INPUT DATA:
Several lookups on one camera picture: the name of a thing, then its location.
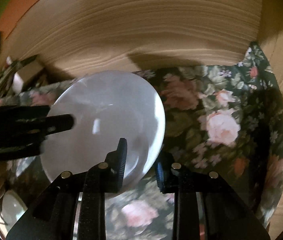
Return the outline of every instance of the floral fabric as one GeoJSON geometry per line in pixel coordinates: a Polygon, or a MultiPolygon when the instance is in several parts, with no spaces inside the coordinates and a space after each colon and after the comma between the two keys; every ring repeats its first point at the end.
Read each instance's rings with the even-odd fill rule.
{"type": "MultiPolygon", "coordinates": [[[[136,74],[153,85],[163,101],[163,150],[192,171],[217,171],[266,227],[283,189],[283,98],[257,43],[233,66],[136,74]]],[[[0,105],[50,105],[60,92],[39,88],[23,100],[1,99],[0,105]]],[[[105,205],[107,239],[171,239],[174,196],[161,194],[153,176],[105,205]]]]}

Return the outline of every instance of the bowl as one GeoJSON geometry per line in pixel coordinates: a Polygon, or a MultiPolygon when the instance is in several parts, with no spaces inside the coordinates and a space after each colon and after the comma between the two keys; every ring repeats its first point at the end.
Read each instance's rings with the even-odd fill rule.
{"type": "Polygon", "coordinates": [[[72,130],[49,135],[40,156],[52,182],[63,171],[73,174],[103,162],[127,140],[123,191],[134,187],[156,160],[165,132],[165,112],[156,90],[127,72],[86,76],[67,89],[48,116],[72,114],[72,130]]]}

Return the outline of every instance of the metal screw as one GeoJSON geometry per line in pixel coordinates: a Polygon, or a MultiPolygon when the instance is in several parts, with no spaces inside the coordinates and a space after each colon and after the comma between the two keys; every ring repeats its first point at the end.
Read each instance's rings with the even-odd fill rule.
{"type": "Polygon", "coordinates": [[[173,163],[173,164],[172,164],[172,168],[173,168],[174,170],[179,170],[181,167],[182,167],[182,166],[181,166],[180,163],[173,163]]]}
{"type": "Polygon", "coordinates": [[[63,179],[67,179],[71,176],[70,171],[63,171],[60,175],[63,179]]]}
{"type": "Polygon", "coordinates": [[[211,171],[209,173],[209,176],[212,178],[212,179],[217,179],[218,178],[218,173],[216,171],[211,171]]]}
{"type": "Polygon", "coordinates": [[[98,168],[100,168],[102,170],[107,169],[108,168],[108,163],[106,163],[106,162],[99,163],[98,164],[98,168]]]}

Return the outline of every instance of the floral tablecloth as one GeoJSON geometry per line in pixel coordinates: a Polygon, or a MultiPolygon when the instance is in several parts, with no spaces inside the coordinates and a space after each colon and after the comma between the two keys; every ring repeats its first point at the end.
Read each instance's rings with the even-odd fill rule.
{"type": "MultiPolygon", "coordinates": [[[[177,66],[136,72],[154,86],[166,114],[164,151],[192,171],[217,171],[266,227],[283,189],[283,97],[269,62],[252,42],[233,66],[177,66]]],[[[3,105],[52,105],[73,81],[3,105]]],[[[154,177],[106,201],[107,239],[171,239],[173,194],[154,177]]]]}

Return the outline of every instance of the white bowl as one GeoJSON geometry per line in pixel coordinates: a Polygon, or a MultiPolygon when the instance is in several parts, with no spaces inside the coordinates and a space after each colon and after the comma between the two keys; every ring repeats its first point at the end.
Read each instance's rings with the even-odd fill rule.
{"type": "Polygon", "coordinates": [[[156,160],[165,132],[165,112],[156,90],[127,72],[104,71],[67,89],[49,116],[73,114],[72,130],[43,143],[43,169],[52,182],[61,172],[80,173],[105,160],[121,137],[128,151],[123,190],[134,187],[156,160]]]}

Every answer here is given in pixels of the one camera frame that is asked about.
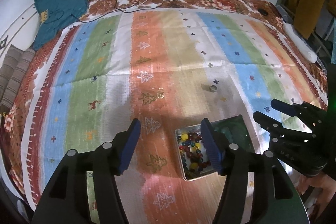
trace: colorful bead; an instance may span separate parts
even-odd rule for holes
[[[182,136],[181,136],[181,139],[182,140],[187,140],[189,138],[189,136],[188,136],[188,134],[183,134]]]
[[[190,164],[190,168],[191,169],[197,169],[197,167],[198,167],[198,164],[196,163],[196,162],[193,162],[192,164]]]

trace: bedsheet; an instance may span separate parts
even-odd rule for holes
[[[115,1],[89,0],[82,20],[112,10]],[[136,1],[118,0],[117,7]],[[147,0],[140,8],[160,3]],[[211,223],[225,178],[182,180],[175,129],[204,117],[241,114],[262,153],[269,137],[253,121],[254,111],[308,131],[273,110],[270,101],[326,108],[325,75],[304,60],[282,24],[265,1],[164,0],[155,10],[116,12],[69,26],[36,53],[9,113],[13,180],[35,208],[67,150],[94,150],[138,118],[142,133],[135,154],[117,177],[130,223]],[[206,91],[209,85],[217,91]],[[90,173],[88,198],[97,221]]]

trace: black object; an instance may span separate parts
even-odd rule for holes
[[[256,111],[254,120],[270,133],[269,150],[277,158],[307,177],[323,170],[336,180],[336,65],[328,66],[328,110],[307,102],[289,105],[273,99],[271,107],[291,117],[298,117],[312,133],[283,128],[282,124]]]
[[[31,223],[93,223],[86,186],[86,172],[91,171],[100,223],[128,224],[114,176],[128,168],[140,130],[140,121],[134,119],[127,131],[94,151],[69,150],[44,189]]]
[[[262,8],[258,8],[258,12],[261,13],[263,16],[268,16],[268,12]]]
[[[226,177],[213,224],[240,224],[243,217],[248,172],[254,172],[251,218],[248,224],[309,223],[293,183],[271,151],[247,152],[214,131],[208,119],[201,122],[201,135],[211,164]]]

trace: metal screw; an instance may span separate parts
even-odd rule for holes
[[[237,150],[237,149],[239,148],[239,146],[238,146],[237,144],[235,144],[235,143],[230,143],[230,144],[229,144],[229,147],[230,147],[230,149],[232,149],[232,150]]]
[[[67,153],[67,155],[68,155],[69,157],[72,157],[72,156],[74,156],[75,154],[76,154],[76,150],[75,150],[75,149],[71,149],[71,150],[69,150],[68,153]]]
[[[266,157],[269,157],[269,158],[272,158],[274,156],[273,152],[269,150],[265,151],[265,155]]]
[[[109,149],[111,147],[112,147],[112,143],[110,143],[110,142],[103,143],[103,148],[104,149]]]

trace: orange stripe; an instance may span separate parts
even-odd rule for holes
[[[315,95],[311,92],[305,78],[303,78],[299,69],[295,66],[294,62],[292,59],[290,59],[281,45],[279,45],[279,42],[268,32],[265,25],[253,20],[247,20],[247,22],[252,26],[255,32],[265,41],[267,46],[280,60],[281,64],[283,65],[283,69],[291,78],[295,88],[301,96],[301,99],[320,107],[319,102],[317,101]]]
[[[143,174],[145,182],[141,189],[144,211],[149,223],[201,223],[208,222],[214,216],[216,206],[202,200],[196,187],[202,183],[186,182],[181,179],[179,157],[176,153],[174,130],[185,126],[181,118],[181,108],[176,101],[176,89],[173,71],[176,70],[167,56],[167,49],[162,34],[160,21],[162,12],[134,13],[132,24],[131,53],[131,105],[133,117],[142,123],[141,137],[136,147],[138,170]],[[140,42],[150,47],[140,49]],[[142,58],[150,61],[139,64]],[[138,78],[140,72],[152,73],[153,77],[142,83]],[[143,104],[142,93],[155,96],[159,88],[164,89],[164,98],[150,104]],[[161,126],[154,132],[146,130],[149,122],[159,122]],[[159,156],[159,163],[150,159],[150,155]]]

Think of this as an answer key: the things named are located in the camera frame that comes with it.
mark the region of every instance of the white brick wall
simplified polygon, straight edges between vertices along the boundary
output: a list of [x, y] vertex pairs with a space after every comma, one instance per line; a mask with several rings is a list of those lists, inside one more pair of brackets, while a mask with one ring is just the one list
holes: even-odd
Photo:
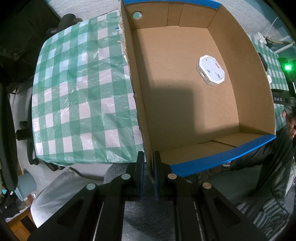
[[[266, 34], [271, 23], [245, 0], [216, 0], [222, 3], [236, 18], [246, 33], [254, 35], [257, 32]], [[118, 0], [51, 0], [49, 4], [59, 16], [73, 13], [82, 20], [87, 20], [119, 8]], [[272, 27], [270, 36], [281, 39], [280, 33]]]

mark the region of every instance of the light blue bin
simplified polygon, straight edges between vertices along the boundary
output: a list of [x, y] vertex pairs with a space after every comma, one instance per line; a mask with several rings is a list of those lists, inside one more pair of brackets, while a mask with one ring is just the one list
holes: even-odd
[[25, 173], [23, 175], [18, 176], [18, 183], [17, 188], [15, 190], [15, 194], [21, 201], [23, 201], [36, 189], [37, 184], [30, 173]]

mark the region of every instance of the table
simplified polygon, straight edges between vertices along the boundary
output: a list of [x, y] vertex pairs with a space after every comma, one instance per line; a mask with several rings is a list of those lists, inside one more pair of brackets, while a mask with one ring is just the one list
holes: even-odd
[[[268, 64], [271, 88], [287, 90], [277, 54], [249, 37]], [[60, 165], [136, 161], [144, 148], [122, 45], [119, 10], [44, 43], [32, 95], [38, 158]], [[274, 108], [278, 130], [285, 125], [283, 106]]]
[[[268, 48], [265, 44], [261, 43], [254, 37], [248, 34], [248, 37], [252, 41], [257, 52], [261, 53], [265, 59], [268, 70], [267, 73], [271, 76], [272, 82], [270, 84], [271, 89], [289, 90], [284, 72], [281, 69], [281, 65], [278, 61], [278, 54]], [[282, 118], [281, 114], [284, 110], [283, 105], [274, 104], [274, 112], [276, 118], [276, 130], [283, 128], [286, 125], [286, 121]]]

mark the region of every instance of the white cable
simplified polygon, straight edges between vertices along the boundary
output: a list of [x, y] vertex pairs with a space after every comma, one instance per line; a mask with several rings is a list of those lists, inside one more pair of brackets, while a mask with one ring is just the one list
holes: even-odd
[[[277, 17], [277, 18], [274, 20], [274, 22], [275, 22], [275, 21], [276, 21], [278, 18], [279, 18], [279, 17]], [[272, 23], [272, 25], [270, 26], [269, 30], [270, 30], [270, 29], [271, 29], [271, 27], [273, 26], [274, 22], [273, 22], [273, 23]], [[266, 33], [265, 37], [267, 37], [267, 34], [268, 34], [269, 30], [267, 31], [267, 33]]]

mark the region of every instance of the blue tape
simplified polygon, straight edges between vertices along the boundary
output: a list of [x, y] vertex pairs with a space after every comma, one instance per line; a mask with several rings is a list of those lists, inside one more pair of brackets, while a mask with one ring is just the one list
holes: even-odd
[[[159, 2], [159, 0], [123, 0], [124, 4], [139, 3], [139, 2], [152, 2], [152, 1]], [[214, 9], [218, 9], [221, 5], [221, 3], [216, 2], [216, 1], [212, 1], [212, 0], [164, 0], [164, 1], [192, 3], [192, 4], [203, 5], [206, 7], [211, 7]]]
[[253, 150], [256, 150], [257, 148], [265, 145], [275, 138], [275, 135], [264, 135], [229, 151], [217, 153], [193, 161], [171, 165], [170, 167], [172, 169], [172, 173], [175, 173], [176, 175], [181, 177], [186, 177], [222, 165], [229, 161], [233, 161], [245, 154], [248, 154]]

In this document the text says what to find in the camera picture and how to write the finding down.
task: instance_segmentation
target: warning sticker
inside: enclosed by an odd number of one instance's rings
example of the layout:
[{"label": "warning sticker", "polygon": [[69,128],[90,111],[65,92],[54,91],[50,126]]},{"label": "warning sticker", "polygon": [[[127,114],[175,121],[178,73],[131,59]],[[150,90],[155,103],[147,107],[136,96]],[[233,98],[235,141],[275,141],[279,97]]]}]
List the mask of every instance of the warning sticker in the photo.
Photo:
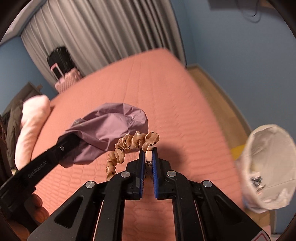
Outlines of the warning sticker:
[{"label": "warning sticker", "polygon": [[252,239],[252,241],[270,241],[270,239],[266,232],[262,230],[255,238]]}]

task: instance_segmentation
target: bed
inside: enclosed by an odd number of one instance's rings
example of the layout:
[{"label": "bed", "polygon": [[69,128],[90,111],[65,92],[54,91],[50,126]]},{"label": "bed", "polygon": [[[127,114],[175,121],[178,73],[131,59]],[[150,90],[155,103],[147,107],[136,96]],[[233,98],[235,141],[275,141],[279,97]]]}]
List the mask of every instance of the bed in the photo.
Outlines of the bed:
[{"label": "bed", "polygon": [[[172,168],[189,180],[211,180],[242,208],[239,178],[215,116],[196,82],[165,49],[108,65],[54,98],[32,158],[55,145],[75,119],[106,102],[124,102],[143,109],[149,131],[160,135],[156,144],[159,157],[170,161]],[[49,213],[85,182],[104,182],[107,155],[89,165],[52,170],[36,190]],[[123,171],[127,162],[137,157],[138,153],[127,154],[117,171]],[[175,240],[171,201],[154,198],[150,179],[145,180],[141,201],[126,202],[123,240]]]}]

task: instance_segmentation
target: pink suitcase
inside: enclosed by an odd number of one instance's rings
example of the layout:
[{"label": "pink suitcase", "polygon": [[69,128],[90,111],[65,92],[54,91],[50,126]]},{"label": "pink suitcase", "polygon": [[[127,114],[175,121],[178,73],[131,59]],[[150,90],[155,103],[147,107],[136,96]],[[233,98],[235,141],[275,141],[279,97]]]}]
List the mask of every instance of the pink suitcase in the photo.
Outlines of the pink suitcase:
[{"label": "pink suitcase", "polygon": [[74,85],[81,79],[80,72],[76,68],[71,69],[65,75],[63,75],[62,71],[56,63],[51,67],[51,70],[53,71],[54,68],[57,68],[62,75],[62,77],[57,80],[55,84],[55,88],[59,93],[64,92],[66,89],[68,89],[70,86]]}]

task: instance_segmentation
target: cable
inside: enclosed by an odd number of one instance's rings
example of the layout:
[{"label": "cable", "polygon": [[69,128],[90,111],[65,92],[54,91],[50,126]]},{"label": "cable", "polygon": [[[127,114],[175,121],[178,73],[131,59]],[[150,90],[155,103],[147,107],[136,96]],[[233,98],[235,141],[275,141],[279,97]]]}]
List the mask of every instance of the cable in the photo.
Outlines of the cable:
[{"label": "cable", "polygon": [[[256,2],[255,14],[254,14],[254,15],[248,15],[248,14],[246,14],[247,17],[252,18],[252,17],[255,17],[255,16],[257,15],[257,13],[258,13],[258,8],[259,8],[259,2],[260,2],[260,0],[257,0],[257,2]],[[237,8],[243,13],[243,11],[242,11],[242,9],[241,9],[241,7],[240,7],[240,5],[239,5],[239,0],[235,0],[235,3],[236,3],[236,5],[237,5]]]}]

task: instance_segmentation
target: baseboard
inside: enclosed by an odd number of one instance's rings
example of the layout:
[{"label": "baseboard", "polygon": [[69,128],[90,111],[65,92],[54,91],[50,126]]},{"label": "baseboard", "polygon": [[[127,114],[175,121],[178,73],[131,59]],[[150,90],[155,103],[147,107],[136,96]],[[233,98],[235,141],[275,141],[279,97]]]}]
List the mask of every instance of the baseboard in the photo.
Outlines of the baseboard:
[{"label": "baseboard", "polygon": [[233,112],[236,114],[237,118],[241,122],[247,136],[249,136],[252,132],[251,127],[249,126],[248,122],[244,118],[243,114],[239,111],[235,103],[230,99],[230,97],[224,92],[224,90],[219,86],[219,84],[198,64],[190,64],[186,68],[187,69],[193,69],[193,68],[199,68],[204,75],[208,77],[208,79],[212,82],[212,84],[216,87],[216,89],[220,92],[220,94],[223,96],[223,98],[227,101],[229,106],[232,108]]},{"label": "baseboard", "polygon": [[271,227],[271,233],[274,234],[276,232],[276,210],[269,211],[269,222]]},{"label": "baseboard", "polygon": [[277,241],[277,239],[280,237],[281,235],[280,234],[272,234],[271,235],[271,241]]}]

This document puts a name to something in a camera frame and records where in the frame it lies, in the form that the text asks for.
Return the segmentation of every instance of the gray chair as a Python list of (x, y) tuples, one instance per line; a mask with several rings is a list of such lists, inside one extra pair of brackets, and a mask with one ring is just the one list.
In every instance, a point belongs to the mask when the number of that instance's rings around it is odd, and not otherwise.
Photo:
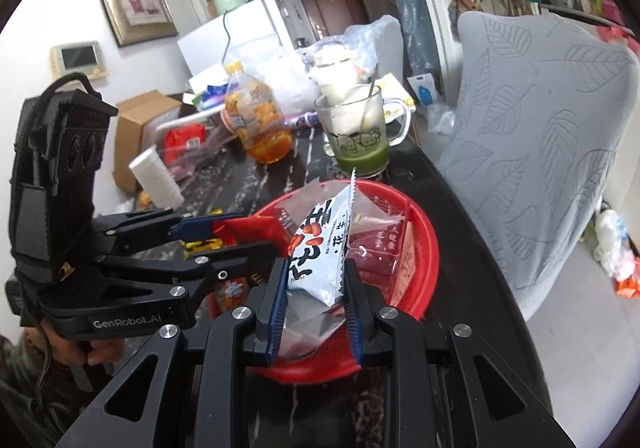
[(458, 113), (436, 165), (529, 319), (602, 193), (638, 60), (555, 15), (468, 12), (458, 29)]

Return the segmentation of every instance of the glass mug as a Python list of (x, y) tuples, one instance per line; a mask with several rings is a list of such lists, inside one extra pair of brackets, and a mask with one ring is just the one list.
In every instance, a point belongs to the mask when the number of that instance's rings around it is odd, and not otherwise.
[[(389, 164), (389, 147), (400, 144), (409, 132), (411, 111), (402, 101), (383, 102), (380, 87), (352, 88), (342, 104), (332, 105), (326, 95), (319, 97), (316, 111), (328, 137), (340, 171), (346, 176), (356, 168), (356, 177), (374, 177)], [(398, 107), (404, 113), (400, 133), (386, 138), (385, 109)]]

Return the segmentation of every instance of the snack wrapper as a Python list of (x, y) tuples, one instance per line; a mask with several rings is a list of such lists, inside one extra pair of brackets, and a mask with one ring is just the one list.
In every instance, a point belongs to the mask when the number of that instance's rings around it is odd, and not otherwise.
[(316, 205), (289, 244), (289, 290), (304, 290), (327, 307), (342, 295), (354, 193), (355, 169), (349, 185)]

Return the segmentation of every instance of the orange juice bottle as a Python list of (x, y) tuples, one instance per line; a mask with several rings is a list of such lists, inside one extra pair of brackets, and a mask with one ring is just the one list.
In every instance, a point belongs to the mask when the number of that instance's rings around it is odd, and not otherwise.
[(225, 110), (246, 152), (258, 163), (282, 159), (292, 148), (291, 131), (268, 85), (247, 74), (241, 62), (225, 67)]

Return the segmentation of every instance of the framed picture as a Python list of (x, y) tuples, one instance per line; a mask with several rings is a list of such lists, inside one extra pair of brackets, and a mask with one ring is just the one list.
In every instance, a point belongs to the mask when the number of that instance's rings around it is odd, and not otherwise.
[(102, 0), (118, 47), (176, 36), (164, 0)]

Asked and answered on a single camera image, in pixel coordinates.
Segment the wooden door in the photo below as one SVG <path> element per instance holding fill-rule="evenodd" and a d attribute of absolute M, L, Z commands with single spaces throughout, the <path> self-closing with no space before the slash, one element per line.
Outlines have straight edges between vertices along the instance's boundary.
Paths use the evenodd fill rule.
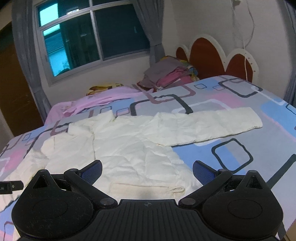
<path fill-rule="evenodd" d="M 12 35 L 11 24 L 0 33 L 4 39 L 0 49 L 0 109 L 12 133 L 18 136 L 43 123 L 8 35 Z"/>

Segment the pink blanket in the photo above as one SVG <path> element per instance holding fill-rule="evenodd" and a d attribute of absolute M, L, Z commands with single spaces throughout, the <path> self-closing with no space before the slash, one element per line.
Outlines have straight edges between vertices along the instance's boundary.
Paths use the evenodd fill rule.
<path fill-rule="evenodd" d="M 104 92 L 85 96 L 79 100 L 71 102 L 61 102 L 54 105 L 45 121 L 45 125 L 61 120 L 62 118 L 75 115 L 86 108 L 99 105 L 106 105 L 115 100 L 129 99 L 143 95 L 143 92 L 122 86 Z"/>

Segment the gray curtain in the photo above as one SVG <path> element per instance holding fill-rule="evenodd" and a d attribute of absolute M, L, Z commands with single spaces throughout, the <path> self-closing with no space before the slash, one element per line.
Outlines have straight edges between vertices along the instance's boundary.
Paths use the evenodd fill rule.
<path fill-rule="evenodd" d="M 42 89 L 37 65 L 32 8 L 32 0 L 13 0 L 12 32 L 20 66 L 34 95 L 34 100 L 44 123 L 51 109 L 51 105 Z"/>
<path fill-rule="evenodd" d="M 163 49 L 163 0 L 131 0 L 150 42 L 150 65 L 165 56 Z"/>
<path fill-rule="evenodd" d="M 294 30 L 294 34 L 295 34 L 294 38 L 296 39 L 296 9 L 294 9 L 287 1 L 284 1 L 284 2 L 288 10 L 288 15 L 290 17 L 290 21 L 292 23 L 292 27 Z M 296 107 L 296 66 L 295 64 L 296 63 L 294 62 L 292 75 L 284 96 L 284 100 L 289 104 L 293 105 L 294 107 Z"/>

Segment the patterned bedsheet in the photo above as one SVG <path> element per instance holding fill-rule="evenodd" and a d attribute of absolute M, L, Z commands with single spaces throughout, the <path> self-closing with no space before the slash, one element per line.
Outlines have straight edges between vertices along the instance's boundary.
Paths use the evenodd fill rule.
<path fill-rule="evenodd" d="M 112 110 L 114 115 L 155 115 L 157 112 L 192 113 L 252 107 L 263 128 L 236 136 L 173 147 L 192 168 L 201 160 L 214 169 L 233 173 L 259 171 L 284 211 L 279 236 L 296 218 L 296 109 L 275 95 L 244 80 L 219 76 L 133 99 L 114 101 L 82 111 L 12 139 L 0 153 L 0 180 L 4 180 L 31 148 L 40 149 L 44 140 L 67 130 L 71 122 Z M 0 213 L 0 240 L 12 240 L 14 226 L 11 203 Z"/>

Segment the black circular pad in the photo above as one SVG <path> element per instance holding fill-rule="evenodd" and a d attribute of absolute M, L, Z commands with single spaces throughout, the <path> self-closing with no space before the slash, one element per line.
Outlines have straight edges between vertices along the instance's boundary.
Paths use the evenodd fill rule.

INSTRUCTIONS FOR THE TASK:
All lines of the data above that include the word "trace" must be shown.

WRITTEN REPLY:
trace: colorful bead; an instance may span separate parts
trace: bedsheet; an instance may span separate parts
trace: black object; an instance may span separate parts
trace: metal screw; an instance may span separate parts
trace: orange stripe; an instance may span separate parts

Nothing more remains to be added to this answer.